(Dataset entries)
+ + + + +

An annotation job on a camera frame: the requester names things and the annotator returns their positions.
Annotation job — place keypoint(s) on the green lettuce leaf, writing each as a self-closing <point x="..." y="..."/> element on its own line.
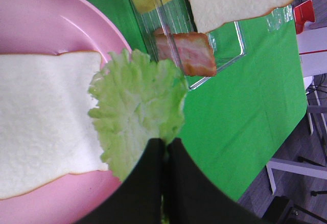
<point x="137" y="99"/>

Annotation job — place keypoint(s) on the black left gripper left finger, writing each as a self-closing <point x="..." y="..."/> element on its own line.
<point x="138" y="198"/>

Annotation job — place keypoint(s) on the pink round plate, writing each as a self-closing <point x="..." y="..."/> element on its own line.
<point x="57" y="26"/>

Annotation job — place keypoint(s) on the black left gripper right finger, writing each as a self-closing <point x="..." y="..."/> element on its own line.
<point x="192" y="198"/>

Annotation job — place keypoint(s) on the clear plastic right container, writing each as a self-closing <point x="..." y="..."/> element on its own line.
<point x="169" y="32"/>

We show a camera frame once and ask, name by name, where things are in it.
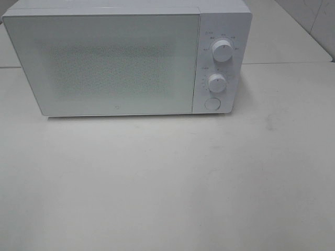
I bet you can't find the round white door button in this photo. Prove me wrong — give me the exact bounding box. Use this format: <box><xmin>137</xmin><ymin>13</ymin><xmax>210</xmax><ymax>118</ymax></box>
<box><xmin>205</xmin><ymin>98</ymin><xmax>220</xmax><ymax>110</ymax></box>

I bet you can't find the white dial knob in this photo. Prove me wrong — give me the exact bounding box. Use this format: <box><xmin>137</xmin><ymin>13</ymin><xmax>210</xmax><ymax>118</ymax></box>
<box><xmin>207</xmin><ymin>73</ymin><xmax>227</xmax><ymax>93</ymax></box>
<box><xmin>211</xmin><ymin>39</ymin><xmax>233</xmax><ymax>62</ymax></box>

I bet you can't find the white microwave oven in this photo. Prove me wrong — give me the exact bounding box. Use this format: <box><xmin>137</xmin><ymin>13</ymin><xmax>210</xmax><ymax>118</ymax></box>
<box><xmin>2</xmin><ymin>1</ymin><xmax>252</xmax><ymax>115</ymax></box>

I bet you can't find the white microwave door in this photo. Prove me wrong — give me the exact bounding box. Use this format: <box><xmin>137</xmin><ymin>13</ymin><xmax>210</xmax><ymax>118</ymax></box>
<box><xmin>4</xmin><ymin>15</ymin><xmax>199</xmax><ymax>117</ymax></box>

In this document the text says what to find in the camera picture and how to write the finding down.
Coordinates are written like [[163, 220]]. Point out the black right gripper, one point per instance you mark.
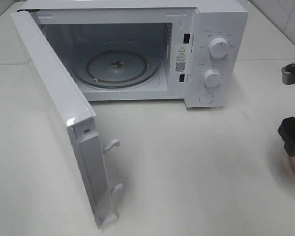
[[287, 132]]

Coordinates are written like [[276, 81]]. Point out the round door release button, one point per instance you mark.
[[206, 97]]

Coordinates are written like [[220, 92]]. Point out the white microwave door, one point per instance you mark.
[[71, 115]]

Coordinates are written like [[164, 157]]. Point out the white lower timer knob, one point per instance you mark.
[[212, 78]]

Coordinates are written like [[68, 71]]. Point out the white upper power knob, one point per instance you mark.
[[219, 47]]

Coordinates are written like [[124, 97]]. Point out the white microwave oven body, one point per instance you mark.
[[69, 25]]

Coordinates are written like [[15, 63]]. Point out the white warning label sticker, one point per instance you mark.
[[180, 58]]

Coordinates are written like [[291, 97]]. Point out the glass microwave turntable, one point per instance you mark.
[[115, 65]]

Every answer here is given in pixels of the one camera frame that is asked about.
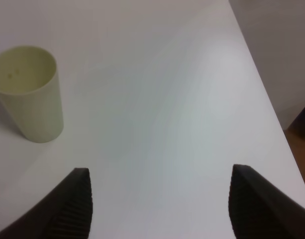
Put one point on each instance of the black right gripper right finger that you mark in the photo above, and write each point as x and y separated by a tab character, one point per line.
259	210

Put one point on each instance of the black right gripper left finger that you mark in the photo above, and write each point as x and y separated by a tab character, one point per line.
65	213

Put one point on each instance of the pale green plastic cup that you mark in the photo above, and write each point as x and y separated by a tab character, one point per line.
30	92

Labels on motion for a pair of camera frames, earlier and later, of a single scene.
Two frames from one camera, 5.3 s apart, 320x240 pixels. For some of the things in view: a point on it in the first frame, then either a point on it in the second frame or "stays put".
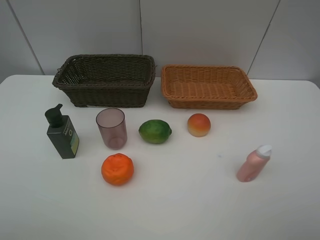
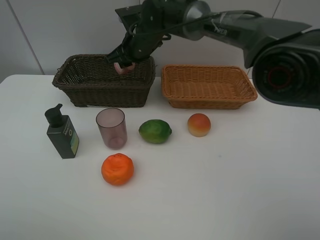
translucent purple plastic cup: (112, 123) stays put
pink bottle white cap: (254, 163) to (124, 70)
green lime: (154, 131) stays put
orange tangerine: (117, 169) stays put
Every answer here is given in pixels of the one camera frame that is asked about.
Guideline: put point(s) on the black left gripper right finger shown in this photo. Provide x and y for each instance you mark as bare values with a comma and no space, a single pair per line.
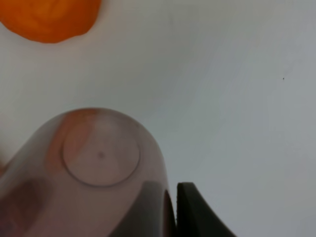
195,218

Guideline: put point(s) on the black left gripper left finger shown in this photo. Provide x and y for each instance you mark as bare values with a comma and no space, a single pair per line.
21,207

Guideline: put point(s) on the translucent purple plastic cup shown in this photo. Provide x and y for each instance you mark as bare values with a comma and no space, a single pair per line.
105,176

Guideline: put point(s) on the orange mandarin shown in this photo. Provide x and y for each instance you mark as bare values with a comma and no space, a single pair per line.
49,21

+ + + + +

■ **THE PROBLEM**
The records need to be restated word for word, minus any images.

■ **RESPONSE AREA**
An annotation job on a camera frame: the requester names things and the annotator returns their positions.
Annotation job — place keypoint(s) on the green lettuce leaf, writing each as a self-closing <point x="..." y="..."/> element on its own line.
<point x="137" y="99"/>

Annotation job — place keypoint(s) on the black left gripper left finger, writing each as a self-closing <point x="..." y="..."/> element on its own line.
<point x="138" y="198"/>

Annotation job — place keypoint(s) on the pink round plate, writing each as a self-closing <point x="..." y="..."/> element on its own line.
<point x="57" y="26"/>

Annotation job — place keypoint(s) on the black left gripper right finger, writing each as a self-closing <point x="..." y="..."/> element on its own line.
<point x="192" y="198"/>

Annotation job — place keypoint(s) on the clear plastic right container, writing each as a self-closing <point x="..." y="..."/> element on its own line.
<point x="169" y="32"/>

We show a camera frame once and ask, name by name, where things are in it.
I bet you can't find the round white door button in this photo. Prove me wrong — give me the exact bounding box. Use this format: <box><xmin>137</xmin><ymin>13</ymin><xmax>210</xmax><ymax>118</ymax></box>
<box><xmin>205</xmin><ymin>98</ymin><xmax>220</xmax><ymax>110</ymax></box>

I bet you can't find the white dial knob in this photo. Prove me wrong — give me the exact bounding box. Use this format: <box><xmin>137</xmin><ymin>13</ymin><xmax>210</xmax><ymax>118</ymax></box>
<box><xmin>207</xmin><ymin>73</ymin><xmax>227</xmax><ymax>93</ymax></box>
<box><xmin>211</xmin><ymin>39</ymin><xmax>233</xmax><ymax>62</ymax></box>

I bet you can't find the white microwave oven in this photo. Prove me wrong — give me the exact bounding box. Use this format: <box><xmin>137</xmin><ymin>13</ymin><xmax>210</xmax><ymax>118</ymax></box>
<box><xmin>2</xmin><ymin>1</ymin><xmax>252</xmax><ymax>115</ymax></box>

I bet you can't find the white microwave door in this photo. Prove me wrong — give me the exact bounding box. Use this format: <box><xmin>137</xmin><ymin>13</ymin><xmax>210</xmax><ymax>118</ymax></box>
<box><xmin>4</xmin><ymin>15</ymin><xmax>199</xmax><ymax>117</ymax></box>

In this document the text says what to find in the camera picture and how to write the finding down.
Coordinates are written like [[163, 220]]. Point out the black right gripper, one point per instance you mark.
[[287, 132]]

Coordinates are written like [[276, 81]]. Point out the round door release button, one point per instance you mark.
[[206, 97]]

Coordinates are written like [[220, 92]]. Point out the white microwave door, one point per instance you mark.
[[71, 115]]

Coordinates are written like [[164, 157]]. Point out the white lower timer knob, one point per instance you mark.
[[212, 78]]

Coordinates are written like [[68, 71]]. Point out the white upper power knob, one point per instance you mark.
[[219, 47]]

Coordinates are written like [[124, 97]]. Point out the white microwave oven body, one point per instance you mark.
[[69, 25]]

Coordinates are written like [[15, 63]]. Point out the white warning label sticker, one point per instance you mark.
[[180, 58]]

Coordinates are written like [[291, 97]]. Point out the glass microwave turntable, one point per instance you mark.
[[115, 65]]

Every answer here is given in pixels of the one camera frame that is asked about.
Put one point on each instance of the black right gripper right finger that you mark in the photo above, and write each point as x and y separated by a tab character, one point per line.
259	210

Put one point on each instance of the black right gripper left finger that you mark in the photo above, and write each point as x and y separated by a tab character, one point per line.
65	213

Put one point on each instance of the pale green plastic cup that you mark in the photo above, and write each point as x and y separated by a tab character, one point per line.
30	92

Labels on motion for a pair of camera frames, earlier and later, of a single scene.
Two frames from one camera, 5.3 s apart, 320x240 pixels. For some of the things in view: a point on it in the first frame, then either a point on it in the second frame or "stays put".
translucent purple plastic cup: (112, 123) stays put
pink bottle white cap: (254, 163) to (124, 70)
green lime: (154, 131) stays put
orange tangerine: (117, 169) stays put
Every answer here is given in pixels of the one camera frame that is asked about.
Guideline: put point(s) on the black left gripper right finger shown in this photo. Provide x and y for each instance you mark as bare values with a comma and no space, a single pair per line.
195,218

Guideline: put point(s) on the black left gripper left finger shown in this photo. Provide x and y for each instance you mark as bare values with a comma and no space, a single pair per line.
21,207

Guideline: put point(s) on the translucent purple plastic cup shown in this photo. Provide x and y for each instance you mark as bare values with a comma and no space, a single pair per line.
105,176

Guideline: put point(s) on the orange mandarin shown in this photo. Provide x and y for each instance you mark as bare values with a comma and no space, a single pair per line.
49,21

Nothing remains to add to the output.